Our evaluation API in `pythonapi/eval_tools.py` works as follows.

  1. Check the detection (DT) file has the same number of lines as the grount truth (GT) file. Otherwise, return error.
  2. Check each line of the DT file is valid JSON, and conform to the results format. Otherwise, return error.
  3. Use the ignore list (IG) in the annotations.
  4. Non-Chinese character instances are removed from GT and added to IG.
  5. For each of the sizes, we deal with DTs, GTs, and IGs of each of the images in following steps, respectively.
    1. Move GTs which are not fit to current size range to IG. (For size 'all', this step always has no effect)
    2. Match DTs with GTs greedily, order by 'score' of DTs in descending order firstly and order by IOU between DTs and GTs in descending order secondarily. Matched DTs are TPs.
    3. Match DTs with IGs, matched DTs have no effect to the evaluation.
    4. Remove DTs which are not fit to current size range. These DTs have no effect to the evaluation. (For size 'all', this step always has no effect)
    5. Remaining DTs are FNs, Remaining GTs are FPs. Note there is no need to compute TNs.
    6. Sort TPs and FNs of DTs order by 'score' in descending order, take top-$n$ of them as TPs of GTs.
  6. For each size, we compute metrics in following steps, respectively.
    1. For each character category, take TPs and FNs of DTs belong to specified category to compute AP. Compute the mean of these APs weighted by number of character instances in each category, denote this mean value as `macro-mAP`, also call it `mAP`.
    2. For each attribute, count TPs and FPs of GTs and compute `recall`, respectively.
    3. For each character category, count TPs and FPs of GTs and compute `recall`, respectively.
    3. Take TPs and FNs of DTs in all categories to compute `AP`.
    4. For each image, take TPs and FNs of DTs belong to specified image to compute AP. Compute the mean of these APs, denote this mean value as `micro-mAP`.

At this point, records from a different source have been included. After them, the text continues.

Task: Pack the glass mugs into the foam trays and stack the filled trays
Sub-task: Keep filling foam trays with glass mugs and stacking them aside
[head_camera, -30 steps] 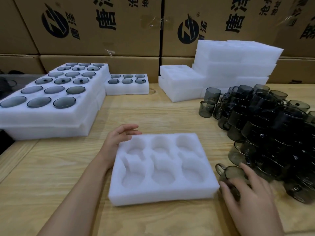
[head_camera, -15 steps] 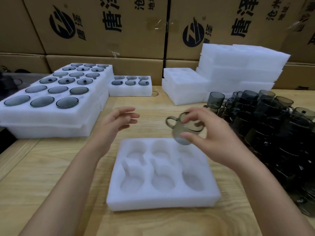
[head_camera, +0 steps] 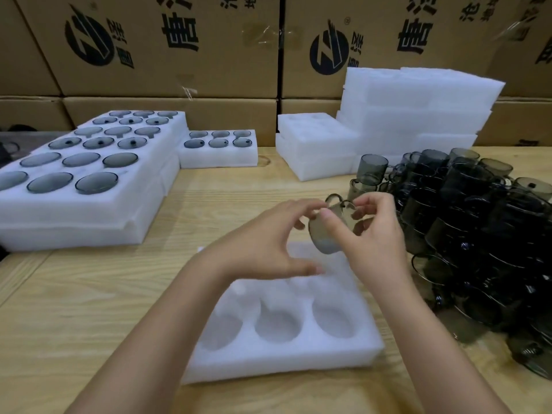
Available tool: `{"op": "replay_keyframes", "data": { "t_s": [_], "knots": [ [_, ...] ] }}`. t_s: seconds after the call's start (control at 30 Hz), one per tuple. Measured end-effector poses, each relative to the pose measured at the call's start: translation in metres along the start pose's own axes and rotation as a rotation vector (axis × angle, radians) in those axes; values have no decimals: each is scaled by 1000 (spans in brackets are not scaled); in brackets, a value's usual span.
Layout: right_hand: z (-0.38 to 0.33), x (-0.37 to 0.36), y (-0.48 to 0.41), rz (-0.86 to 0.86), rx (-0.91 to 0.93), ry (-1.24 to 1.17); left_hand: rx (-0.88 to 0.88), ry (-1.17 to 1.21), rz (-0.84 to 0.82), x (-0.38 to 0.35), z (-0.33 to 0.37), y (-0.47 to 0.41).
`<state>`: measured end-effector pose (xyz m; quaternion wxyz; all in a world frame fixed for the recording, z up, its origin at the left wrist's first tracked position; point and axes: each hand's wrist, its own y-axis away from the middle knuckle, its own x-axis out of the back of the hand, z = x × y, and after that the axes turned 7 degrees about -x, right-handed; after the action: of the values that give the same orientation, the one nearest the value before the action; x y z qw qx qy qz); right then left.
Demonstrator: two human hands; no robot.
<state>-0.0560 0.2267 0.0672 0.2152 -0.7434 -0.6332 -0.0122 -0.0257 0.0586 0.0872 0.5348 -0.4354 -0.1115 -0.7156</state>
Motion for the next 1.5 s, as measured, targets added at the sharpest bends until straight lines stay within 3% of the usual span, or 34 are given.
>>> {"op": "replay_keyframes", "data": {
  "t_s": [0.17, 0.27, 0.4, 0.53, 0.77, 0.97, 1.3, 1.5],
  "knots": [
    [-4, -8, 13, -185, 19, -39, 16, 68, 82, -15, 2, -8],
    [-3, 5, 5, -291, 21, -135, 82, 395, -14, -10, -3, -3],
    [7, 22, -3, -613, -42, -328, 79, 692, -59, -5, -5, 2],
    [13, 24, -4, -547, -85, -365, 22, 617, -82, -1, -7, 2],
    [16, 36, -10, -519, -124, -369, 74, 498, 123, -8, -15, -2],
    [19, 38, -10, -526, -124, -270, 75, 506, 51, -19, -16, -3],
    [21, 37, -9, -596, -157, -149, 59, 243, -22, -24, -21, 0],
    [25, 31, -9, -520, -46, 17, 69, 161, -18, -26, -24, 1]
  ]
}}
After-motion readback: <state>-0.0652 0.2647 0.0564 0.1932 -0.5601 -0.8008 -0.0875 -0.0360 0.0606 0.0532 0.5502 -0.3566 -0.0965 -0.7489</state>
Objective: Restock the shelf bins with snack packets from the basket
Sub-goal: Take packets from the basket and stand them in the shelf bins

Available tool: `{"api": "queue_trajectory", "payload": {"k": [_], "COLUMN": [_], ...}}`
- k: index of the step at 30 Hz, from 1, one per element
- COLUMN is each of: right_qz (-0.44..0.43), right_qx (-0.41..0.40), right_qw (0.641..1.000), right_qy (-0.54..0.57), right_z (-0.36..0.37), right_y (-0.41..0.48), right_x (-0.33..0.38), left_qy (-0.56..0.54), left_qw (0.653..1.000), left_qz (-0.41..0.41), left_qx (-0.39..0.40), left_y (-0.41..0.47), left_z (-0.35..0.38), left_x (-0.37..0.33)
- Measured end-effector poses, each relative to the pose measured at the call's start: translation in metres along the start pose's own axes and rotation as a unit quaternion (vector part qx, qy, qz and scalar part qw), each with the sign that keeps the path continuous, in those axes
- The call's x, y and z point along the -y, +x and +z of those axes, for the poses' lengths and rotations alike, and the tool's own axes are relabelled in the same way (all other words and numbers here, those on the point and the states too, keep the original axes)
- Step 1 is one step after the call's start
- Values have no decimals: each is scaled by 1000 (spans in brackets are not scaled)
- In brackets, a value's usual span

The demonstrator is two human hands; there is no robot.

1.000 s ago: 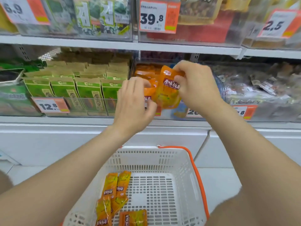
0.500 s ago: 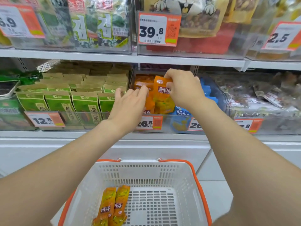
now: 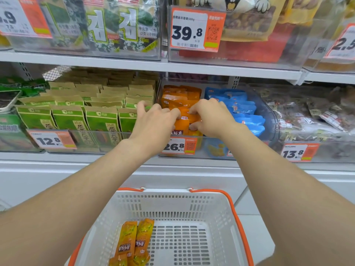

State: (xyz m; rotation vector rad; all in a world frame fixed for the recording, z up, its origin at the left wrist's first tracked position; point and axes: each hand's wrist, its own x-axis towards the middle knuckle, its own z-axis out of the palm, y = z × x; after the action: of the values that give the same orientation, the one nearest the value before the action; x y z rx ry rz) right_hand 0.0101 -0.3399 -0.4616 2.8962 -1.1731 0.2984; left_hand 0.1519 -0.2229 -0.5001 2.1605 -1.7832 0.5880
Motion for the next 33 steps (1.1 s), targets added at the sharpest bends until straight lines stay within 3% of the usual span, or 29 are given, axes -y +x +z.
{"api": "queue_trajectory", "payload": {"k": [8,11,20,28,33], "right_qz": [1,13,2,-14,9], "right_qx": [-44,-7,-1,-2,17], "right_qw": [998,999,998,998,995], "right_qy": [35,33,-58,-63,-95], "right_z": [-8,-19,-19,-20,-21], "right_y": [-9,-16,-33,-42,-50], "right_x": [-15,-34,-48,-55,-62], "left_qy": [53,52,12,-32,-62], "left_qw": [997,996,971,967,970], "left_qz": [31,37,108,206,216], "left_qx": [-39,-66,-212,-149,-98], "left_y": [-9,-12,-40,-70,-77], "left_z": [5,6,3,20,21], "left_x": [-4,-5,-22,-24,-17]}}
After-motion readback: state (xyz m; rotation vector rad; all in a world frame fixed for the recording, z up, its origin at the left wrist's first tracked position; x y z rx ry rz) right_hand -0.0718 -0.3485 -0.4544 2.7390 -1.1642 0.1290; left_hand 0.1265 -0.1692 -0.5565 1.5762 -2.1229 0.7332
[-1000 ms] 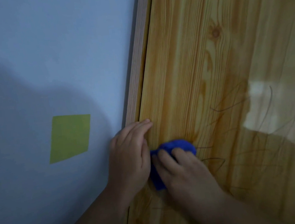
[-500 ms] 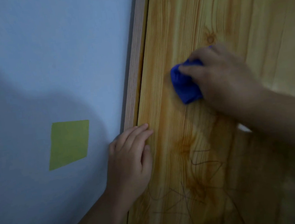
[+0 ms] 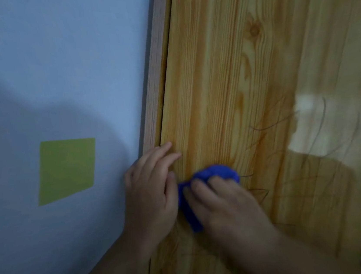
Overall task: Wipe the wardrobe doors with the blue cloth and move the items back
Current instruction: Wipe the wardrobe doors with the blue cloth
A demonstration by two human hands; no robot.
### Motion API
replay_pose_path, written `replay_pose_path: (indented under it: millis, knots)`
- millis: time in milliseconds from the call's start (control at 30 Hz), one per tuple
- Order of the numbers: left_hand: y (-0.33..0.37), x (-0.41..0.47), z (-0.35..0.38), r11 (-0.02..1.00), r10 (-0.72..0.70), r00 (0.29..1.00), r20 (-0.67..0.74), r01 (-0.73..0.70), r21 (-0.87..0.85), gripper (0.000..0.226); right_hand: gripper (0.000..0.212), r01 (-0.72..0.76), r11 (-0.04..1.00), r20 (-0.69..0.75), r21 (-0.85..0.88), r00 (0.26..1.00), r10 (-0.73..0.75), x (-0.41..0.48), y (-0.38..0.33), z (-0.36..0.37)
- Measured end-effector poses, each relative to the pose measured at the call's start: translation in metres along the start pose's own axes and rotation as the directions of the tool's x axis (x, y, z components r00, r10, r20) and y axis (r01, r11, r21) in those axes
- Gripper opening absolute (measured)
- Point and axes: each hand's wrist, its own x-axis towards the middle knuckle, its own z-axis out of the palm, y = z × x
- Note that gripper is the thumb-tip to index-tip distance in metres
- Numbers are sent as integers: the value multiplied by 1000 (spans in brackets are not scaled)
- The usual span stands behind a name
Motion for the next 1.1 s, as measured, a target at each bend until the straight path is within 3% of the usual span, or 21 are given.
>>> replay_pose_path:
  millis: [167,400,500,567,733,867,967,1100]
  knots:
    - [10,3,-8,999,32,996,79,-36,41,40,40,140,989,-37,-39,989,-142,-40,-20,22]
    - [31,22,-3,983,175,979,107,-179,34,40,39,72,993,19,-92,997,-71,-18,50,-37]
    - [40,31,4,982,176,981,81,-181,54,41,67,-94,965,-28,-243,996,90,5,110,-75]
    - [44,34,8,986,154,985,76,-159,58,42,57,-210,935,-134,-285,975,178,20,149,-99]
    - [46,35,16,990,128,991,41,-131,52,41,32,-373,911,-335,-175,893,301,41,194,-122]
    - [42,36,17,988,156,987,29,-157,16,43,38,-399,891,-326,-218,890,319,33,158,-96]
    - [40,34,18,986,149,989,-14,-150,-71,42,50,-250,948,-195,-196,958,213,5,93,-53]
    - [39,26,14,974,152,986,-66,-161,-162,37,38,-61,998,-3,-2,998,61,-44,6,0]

When matching a DT with a GT, we require they have the same character category, and $IOU(DT, GT) > 0.5$. When matching a DT with a IG, we require $\exists ig \in IG$, s.t. $IOU(DT, ig) > 0.5$. Of which $IOU(A, B) = \frac{Area(A \cap B)}{Area(A \cup B)}$.

For any group of TPs and FNs of DTs, we compute AP in following steps.

  1. TODO: How to compute AP

If no error, the data struct for the output of evaluation API is described below.

```
TODO: output format
```

Macro-mAP (also called `mAP`) of size `all` should be considered the single most important metric on CTW.

Notes:

  > Python API and C++ API may generate slightly different results due to floating-point precision, the difference is always less than 0.0000001%. We officially approve the results of C++ API.
  >
  > If two DTs, A and B, have the same confidence score in one image, if A is in front of B in the list, we will match A before B with GTs in greedily matching step.